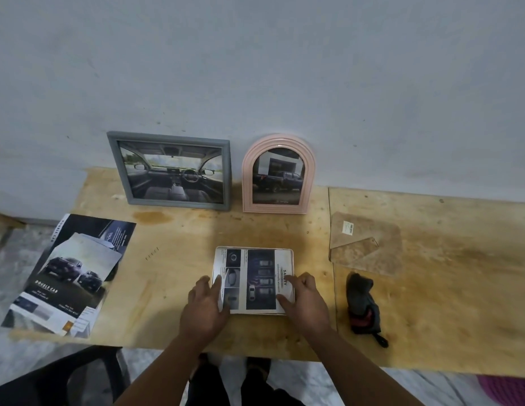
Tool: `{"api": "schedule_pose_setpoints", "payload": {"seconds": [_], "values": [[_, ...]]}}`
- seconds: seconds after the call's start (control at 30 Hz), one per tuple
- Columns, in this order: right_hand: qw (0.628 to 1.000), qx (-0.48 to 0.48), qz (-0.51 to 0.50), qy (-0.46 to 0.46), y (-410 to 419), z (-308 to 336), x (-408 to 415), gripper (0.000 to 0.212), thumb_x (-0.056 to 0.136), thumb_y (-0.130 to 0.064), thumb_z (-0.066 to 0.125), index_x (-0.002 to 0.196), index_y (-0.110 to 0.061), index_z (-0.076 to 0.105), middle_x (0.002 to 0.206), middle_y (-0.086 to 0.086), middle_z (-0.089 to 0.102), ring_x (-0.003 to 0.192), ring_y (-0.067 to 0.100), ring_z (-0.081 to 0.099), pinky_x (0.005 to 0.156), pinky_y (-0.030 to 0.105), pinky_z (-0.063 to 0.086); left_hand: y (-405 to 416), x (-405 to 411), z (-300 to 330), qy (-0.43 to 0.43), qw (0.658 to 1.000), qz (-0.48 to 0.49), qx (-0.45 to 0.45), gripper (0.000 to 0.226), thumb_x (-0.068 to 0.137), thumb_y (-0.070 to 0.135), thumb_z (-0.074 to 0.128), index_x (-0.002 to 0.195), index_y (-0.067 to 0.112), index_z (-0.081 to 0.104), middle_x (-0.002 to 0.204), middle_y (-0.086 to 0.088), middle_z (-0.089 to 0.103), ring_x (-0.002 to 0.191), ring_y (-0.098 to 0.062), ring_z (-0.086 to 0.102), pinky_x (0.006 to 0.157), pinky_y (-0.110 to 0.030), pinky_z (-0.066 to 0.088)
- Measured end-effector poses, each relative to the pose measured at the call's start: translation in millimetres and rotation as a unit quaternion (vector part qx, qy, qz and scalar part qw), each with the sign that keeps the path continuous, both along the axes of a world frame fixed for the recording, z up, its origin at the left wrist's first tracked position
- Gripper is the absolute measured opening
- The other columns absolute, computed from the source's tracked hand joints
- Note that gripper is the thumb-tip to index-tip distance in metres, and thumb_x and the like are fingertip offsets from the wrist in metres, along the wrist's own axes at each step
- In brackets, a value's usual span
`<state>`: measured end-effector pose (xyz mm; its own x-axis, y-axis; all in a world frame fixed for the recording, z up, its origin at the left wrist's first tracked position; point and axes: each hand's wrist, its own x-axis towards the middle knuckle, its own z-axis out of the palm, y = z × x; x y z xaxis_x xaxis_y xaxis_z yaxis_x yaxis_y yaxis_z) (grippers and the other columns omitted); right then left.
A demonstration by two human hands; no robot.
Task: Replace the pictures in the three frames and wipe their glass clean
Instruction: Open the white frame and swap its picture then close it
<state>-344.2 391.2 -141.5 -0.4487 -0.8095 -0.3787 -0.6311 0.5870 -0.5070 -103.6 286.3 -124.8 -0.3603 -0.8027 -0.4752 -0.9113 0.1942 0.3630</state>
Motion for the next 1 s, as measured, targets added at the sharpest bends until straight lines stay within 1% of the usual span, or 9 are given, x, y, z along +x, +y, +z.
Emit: {"api": "schedule_pose_setpoints", "payload": {"seconds": [0.13,0.27,0.37,0.53,0.6,0.7,0.83,0.93,1.0], "values": [[1.000,0.003,-0.012,-0.010,-2.2,1.7,0.2,0.057,0.088,-0.051,0.069,0.138,-0.036,0.048,0.132,-0.010,0.042,0.111,0.012,0.059,0.081,0.030,0.060,-1.1,-0.7,-1.0,-0.021,0.999,-0.026,-0.006,0.070,0.098,0.050,0.050,0.160,0.022,0.031,0.159,-0.012,0.027,0.137,-0.038,0.039,0.100,-0.047,0.052],[1.000,0.007,-0.004,-0.013,-3.6,2.5,-2.0,0.061,0.086,-0.055,0.070,0.140,-0.036,0.047,0.133,-0.010,0.043,0.113,0.011,0.059,0.084,0.028,0.060,-2.8,-2.4,-1.5,-0.046,0.998,-0.043,-0.007,0.078,0.091,0.055,0.037,0.161,0.023,0.027,0.160,-0.013,0.025,0.138,-0.038,0.038,0.102,-0.048,0.052],[1.000,0.015,0.018,-0.013,-2.0,2.7,-7.2,0.067,0.085,-0.057,0.070,0.144,-0.036,0.046,0.136,-0.011,0.043,0.114,0.011,0.059,0.087,0.026,0.059,-5.0,-4.3,-2.3,-0.069,0.996,-0.060,-0.009,0.076,0.096,0.050,0.046,0.163,0.024,0.020,0.163,-0.012,0.019,0.142,-0.038,0.034,0.104,-0.046,0.050],[0.997,0.030,0.063,-0.033,5.6,2.3,-18.8,0.070,0.087,-0.049,0.068,0.150,-0.036,0.041,0.135,-0.010,0.040,0.112,0.010,0.057,0.082,0.023,0.057,-7.2,-2.0,-4.5,-0.061,0.996,-0.068,-0.023,0.074,0.098,0.051,0.043,0.163,0.024,0.021,0.160,-0.013,0.024,0.137,-0.037,0.038,0.099,-0.046,0.052],[0.996,0.032,0.069,-0.034,6.8,0.0,-20.9,0.069,0.087,-0.046,0.070,0.149,-0.036,0.041,0.135,-0.010,0.040,0.113,0.011,0.057,0.083,0.024,0.057,-7.0,-1.6,-5.0,-0.060,0.996,-0.068,-0.026,0.073,0.100,0.048,0.047,0.163,0.024,0.021,0.160,-0.013,0.024,0.138,-0.036,0.038,0.101,-0.046,0.051],[0.997,0.027,0.061,-0.047,6.8,1.1,-22.6,0.068,0.086,-0.045,0.071,0.148,-0.036,0.043,0.134,-0.011,0.041,0.115,0.011,0.057,0.086,0.026,0.058,-7.7,-0.5,-3.4,-0.046,0.997,-0.060,-0.019,0.077,0.094,0.055,0.039,0.163,0.023,0.024,0.160,-0.014,0.026,0.137,-0.038,0.039,0.100,-0.047,0.051],[0.997,-0.042,-0.005,-0.065,2.1,17.5,-38.8,0.053,0.090,-0.039,0.070,0.140,-0.030,0.054,0.125,-0.012,0.054,0.101,0.004,0.059,0.085,0.027,0.056,-7.4,4.1,-4.6,-0.007,1.000,-0.019,-0.003,0.087,0.086,0.061,0.038,0.163,0.025,0.024,0.161,-0.012,0.027,0.141,-0.037,0.039,0.100,-0.048,0.052],[0.986,-0.104,-0.109,-0.078,-8.2,37.5,-72.0,0.039,0.093,-0.033,0.066,0.132,-0.030,0.062,0.112,-0.012,0.062,0.093,0.007,0.063,0.085,0.032,0.058,-7.5,6.2,-3.6,0.018,1.000,0.004,0.002,0.089,0.085,0.060,0.041,0.163,0.022,0.025,0.160,-0.011,0.029,0.139,-0.036,0.042,0.101,-0.047,0.050],[0.975,-0.112,-0.186,-0.052,-14.6,43.0,-106.3,0.033,0.093,-0.032,0.063,0.126,-0.029,0.065,0.111,-0.009,0.066,0.093,0.011,0.065,0.088,0.036,0.058,-8.6,8.1,-5.5,0.034,0.999,0.018,0.002,0.086,0.088,0.059,0.046,0.163,0.020,0.026,0.158,-0.012,0.033,0.136,-0.035,0.046,0.100,-0.047,0.051]]}}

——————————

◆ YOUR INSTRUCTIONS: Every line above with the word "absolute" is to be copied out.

◆ ANSWER SPACE:
- Gripper is the absolute measured opening
- The other columns absolute, computed from the source's tracked hand joints

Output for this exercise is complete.